## TASK DESCRIPTION:
Tell how many lines in the data hold "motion", giving that figure alone.
= = =
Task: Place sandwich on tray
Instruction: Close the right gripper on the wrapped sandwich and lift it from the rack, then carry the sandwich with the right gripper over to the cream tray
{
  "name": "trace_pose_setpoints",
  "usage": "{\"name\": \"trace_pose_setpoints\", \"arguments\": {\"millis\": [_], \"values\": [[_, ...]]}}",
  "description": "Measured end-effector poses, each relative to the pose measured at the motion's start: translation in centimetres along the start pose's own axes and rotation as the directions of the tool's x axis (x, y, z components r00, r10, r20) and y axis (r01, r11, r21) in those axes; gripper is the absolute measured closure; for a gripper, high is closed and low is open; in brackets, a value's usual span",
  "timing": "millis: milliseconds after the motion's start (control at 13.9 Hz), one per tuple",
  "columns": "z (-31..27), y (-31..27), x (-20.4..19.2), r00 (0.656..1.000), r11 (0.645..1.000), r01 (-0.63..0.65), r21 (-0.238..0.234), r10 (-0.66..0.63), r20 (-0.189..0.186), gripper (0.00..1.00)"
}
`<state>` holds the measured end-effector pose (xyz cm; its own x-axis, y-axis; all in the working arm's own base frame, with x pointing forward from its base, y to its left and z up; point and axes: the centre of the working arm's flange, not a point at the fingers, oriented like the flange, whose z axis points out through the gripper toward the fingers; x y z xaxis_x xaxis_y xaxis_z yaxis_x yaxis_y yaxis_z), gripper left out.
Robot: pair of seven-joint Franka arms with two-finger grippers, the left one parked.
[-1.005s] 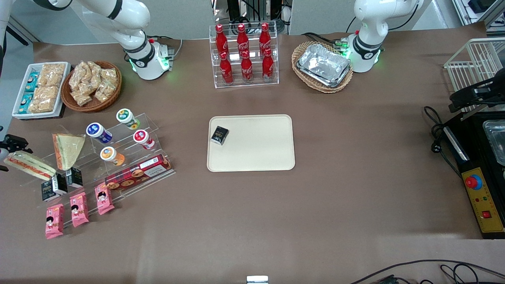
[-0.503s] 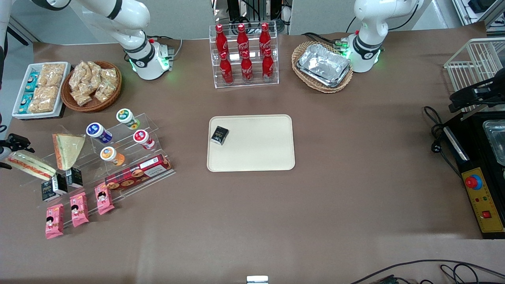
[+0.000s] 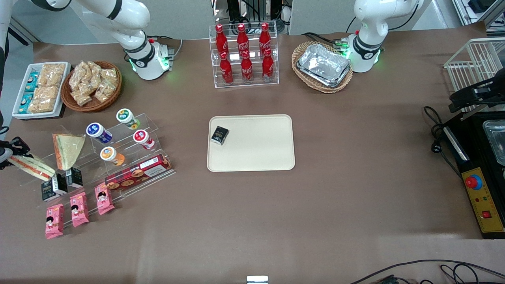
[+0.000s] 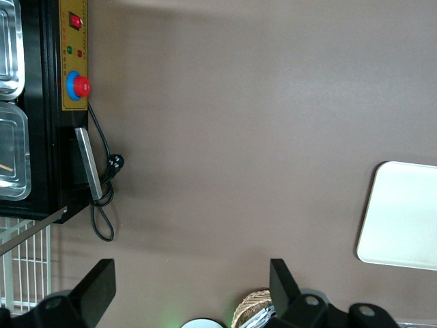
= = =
## OUTPUT OF THE EXERCISE:
2